* SUPPLIED INFORMATION:

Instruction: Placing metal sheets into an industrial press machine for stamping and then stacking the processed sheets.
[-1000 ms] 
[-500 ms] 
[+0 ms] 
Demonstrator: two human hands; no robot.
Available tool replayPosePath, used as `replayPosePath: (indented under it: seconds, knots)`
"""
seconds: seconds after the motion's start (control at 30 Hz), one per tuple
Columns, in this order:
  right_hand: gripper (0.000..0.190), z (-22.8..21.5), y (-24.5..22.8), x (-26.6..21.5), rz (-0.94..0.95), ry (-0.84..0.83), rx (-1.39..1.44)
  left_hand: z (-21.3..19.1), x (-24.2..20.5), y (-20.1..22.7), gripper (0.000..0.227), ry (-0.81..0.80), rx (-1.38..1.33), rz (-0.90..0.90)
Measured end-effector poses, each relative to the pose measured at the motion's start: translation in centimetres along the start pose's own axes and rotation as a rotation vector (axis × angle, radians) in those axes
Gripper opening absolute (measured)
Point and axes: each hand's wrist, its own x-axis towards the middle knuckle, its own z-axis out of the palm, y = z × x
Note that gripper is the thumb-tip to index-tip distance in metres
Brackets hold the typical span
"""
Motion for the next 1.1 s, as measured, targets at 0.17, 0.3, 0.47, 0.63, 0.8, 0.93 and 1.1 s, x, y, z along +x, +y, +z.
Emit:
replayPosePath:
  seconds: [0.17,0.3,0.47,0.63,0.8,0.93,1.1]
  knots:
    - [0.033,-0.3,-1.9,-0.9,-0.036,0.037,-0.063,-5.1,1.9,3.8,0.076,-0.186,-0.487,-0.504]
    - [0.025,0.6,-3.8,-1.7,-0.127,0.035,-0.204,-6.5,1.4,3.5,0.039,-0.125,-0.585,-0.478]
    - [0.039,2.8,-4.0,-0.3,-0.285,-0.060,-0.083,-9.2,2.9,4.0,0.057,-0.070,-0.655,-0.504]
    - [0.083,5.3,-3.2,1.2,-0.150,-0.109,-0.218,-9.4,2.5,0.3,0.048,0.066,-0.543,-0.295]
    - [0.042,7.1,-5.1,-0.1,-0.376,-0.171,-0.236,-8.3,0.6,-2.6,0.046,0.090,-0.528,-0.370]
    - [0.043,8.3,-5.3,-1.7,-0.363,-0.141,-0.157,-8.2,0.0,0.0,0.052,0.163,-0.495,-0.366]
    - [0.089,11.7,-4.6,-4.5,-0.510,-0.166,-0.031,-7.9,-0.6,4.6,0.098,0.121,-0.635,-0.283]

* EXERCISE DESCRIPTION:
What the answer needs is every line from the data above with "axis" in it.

* SOLUTION BELOW:
Measured end-effector poses, each relative to the pose measured at the motion's start: translation in centimetres along the start pose's own axes and rotation as a rotation vector (axis × angle, radians) in those axes
Point and axes: each hand's wrist, its own x-axis towards the middle knuckle, its own z-axis out of the palm, y = z × x

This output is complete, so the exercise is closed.